The Riversleigh World Heritage Area, north-western Queensland, is one of the richest Cenozoic deposits in Australia for passerine fossils. Most of the Riversleigh passerine remains derive from the late Cenozoic Rackham’s Roost Site. Here we describe 38 fossils from this site, which represent eight extant families of passerine birds.

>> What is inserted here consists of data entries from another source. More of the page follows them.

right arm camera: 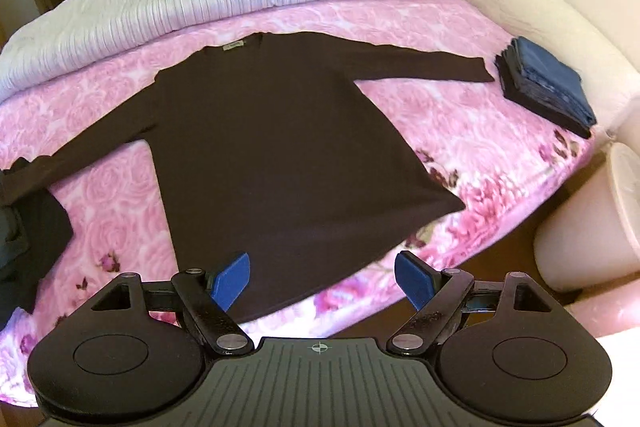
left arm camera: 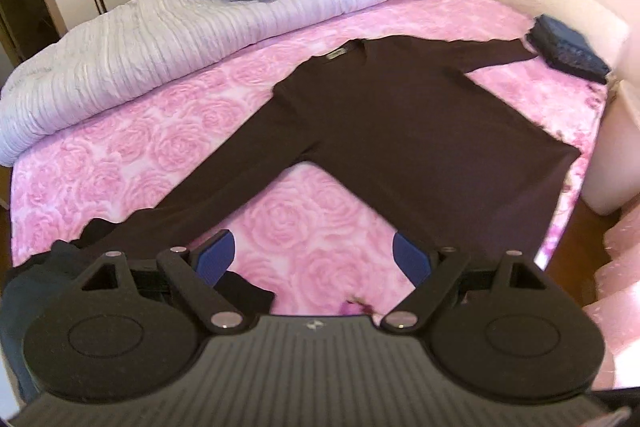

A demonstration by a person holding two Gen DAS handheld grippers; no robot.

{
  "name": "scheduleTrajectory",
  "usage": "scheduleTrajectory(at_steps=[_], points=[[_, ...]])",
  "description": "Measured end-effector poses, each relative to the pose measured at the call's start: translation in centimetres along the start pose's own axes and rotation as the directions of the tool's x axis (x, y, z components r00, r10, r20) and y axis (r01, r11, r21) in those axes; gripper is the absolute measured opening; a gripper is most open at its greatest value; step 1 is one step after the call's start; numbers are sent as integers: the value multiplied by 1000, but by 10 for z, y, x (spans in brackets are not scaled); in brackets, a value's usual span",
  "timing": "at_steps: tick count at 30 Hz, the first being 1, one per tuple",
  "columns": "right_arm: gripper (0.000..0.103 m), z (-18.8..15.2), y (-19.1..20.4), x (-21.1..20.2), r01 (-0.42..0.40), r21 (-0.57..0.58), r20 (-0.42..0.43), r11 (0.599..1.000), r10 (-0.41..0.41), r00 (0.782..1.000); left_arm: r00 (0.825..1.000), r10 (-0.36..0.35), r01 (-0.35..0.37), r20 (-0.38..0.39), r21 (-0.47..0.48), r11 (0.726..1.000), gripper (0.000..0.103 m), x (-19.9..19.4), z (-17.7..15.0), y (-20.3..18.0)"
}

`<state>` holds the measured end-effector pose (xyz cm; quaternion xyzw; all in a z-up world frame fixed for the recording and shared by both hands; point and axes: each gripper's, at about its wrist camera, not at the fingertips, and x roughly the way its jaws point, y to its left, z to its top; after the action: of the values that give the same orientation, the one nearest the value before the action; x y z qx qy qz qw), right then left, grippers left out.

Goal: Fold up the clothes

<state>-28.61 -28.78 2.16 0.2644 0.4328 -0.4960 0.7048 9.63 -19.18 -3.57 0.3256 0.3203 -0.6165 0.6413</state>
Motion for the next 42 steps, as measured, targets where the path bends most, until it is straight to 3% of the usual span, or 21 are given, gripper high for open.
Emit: scheduleTrajectory(at_steps=[7,20,30,36,42], points=[[83,-14,5,-18,30,-12,41,999,-30,999,1000,16,-16,10,47,999,84,-20,-11,-13],[83,-58,-6,-32,-37,-33,36,999,39,999,998,57,-58,20,58,997,84,-54,-30,-43],[83,-70,18,-23,-148,-119,78,982,158,984,986,169,-169,16,32,985,84,-72,-58,-12],[83,-52,84,-3,-240,-341,54,909,273,960,964,265,-266,-23,-22,964,84,-73,-87,49],[83,-22,191,23,-306,-576,65,758,416,907,944,325,-327,-51,-44,944,84,-53,-103,122]])
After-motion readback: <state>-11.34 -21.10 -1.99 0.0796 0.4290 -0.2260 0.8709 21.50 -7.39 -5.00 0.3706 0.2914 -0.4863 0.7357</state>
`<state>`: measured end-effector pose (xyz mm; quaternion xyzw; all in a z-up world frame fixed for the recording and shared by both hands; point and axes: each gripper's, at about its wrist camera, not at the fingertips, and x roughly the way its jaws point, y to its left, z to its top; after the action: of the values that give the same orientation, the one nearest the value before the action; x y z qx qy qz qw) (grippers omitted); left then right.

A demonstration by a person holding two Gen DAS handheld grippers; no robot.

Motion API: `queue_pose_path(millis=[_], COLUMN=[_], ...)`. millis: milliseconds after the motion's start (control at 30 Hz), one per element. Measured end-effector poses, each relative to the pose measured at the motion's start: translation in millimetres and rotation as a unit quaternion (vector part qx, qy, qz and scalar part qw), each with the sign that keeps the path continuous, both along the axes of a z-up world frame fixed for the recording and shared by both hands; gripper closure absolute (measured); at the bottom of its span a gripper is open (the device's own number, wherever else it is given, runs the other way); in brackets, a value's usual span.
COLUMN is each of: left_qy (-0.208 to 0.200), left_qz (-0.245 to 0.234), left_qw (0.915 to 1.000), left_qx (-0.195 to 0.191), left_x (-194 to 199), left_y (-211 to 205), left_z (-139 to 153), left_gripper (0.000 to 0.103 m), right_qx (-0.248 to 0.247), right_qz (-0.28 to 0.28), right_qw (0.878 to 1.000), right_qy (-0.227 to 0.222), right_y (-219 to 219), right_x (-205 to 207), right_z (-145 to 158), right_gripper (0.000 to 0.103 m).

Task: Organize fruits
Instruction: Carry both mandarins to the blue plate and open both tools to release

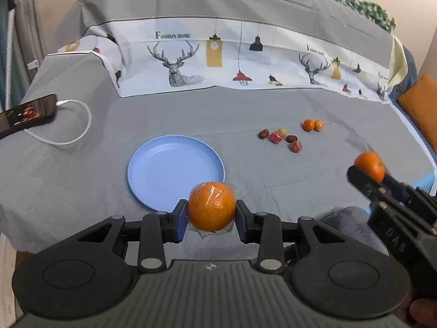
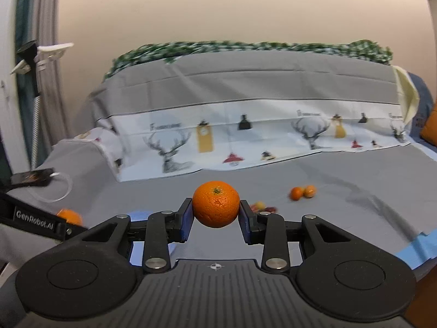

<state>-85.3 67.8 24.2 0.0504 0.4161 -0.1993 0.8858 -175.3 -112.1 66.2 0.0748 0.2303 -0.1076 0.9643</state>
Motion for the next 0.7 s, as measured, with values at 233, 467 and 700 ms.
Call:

These fossils include the oldest records of Maluridae (fairywrens and allies), Acanthizidae (acanthizid warblers), Pomatostomidae (Australo-Papuan babblers), Petroicidae (Australasian robins), Estrildidae (estrildid finches), Locustellidae (songlarks and grassbirds) and Acrocephalidae (reed warblers) in Australia, and the oldest records globally of Maluridae, Acanthizidae, Pomatostomidae, Petroicidae and Estrildidae. The fossils also include the oldest known representatives of the major radiation Passerida sensu stricto in the Australian fossil record, indicating that the second dispersal event of this group had already occurred in this region at least by the early Pleistocene. In describing the Rackham’s Roost fossils, we have identified suites of postcranial characters that we consider diagnostic for several Australian passerine families. These osteological characters can be used in future palaeontological, morphological and phylogenetic studies. The overrepresentation of small animals and the fragmentary condition of their remains suggests that the extant carnivorous Ghost Bat, Macroderma gigas (Megadermatidae) was the primary accumulator of the Rackham’s Roost assemblage. The taxonomic composition of the Rackham’s Roost passerine avifauna corroborates the palaeoenvironmental interpretation of this site as open woodland with a grassy understorey, perhaps next to a riparian forest. These passerine remains also provide a record of the avian component of the endangered Ghost Bat’s diet in this part of northern Australia, an area from which it has recently disappeared.